_Work order_:
The lines to transcribe begin with the one containing "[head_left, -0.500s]" and end with the last line below; reproduce them exactly, without the pictures.

------ Dataset content ------

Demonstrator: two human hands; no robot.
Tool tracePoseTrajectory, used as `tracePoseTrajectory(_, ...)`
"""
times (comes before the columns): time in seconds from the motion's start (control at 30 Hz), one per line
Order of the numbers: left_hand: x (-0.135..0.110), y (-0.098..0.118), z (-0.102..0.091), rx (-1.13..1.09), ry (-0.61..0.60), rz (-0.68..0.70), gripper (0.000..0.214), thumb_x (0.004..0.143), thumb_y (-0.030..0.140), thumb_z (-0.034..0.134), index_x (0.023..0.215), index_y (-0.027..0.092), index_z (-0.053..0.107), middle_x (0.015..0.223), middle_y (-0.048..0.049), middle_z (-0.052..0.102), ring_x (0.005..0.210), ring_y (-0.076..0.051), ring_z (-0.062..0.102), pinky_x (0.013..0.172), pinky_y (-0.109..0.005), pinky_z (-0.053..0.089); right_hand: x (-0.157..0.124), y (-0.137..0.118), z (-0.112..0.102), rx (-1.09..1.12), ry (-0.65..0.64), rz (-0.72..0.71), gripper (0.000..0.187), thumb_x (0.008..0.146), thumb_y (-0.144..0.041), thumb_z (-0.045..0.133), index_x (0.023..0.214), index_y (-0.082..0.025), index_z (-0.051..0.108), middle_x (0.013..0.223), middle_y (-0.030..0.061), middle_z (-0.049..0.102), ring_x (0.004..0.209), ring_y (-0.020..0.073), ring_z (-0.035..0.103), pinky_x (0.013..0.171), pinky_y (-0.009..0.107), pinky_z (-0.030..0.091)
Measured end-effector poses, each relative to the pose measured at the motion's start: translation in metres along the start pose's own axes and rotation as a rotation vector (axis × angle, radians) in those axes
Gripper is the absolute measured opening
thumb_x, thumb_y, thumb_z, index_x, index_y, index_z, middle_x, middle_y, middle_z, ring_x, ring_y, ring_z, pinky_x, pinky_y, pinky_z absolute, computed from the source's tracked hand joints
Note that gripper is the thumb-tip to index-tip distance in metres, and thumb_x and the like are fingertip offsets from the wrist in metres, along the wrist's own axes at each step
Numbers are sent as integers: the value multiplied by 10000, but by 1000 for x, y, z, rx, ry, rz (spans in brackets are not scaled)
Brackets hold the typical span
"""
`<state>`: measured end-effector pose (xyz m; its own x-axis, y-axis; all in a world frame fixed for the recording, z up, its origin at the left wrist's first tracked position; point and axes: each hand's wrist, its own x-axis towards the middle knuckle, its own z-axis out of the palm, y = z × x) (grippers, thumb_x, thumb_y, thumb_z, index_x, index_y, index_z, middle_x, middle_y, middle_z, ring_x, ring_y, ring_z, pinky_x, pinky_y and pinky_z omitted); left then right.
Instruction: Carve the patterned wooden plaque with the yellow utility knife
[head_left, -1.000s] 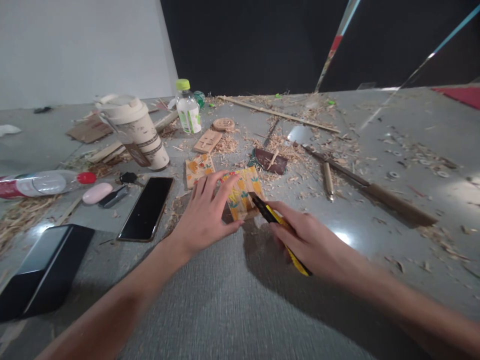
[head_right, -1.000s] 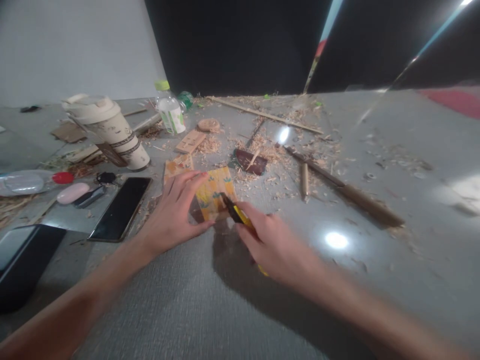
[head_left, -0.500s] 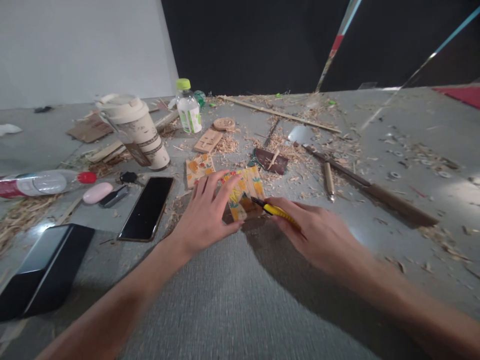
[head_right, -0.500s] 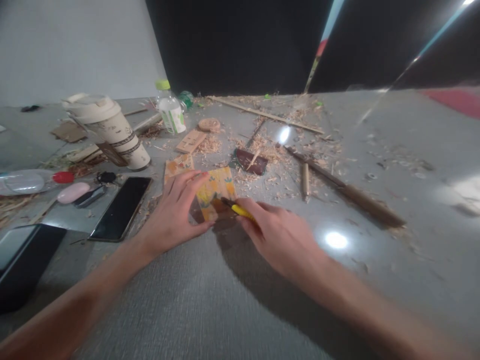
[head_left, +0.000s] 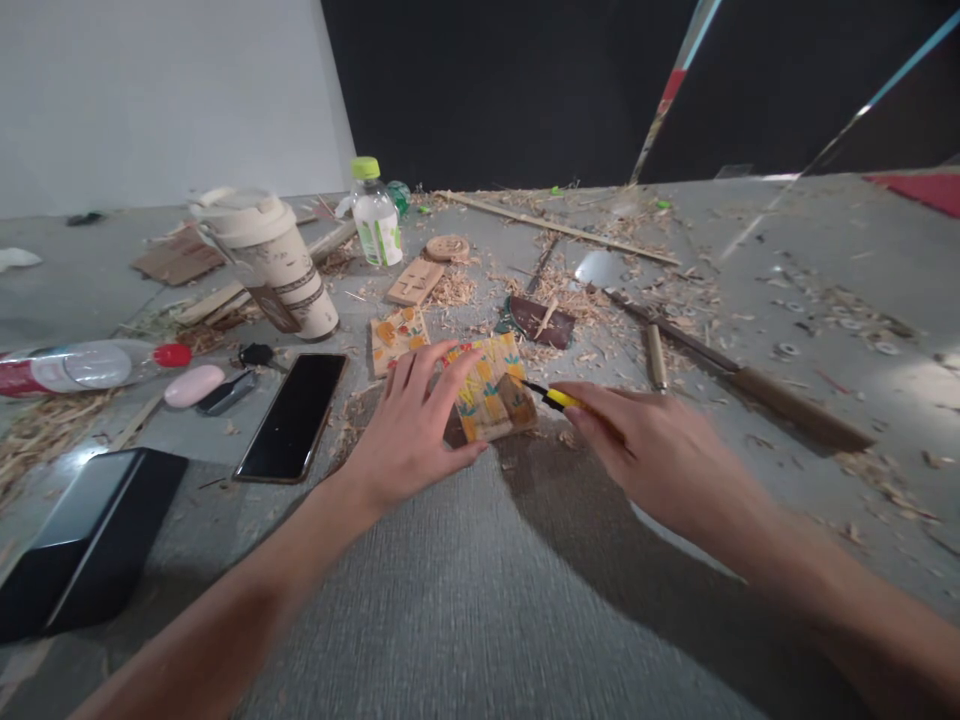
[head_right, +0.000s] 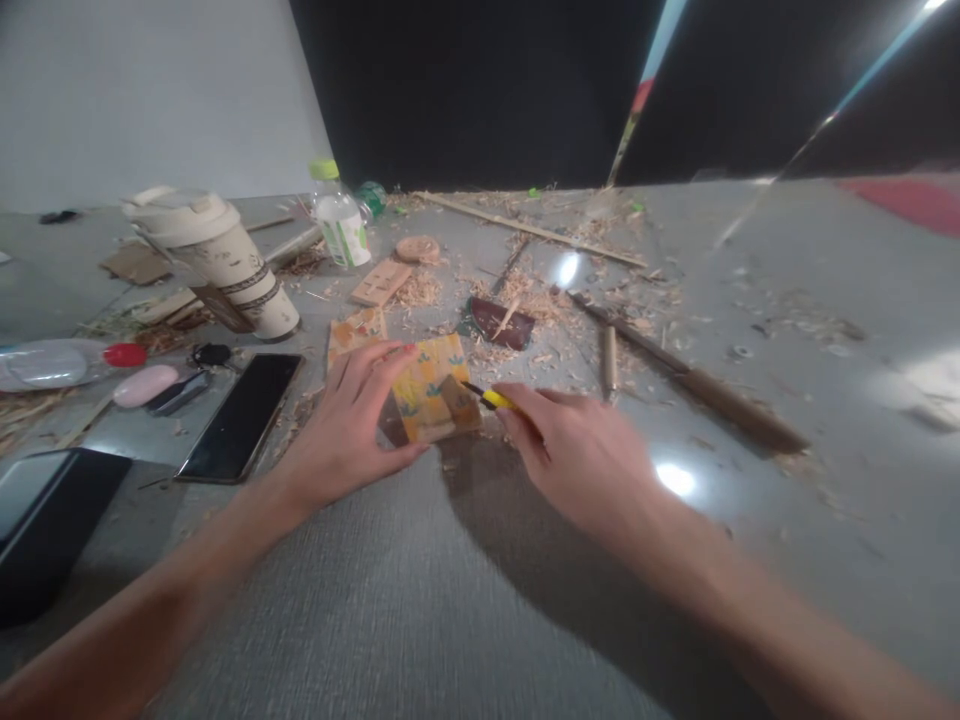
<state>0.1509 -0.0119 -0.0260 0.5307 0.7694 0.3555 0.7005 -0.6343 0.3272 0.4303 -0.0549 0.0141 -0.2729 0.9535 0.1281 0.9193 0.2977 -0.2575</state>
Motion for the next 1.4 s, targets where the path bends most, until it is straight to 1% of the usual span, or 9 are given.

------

_The answer_:
[head_left, -0.500s] 
[head_right, -0.500s] 
[head_left, +0.000s] 
[head_right, +0.000s] 
<state>0.1509 -0.0119 -0.0260 0.5307 0.7694 0.3555 0.7005 -0.6343 0.3272 0.4303 -0.0549 0.0141 -0.2729 0.9535 0.1281 0.9193 0.2977 -0.2575</state>
Motion for the next 1.4 s, targets where the path bends most, until it is straight to 1% of the usual span, or 9 are given.

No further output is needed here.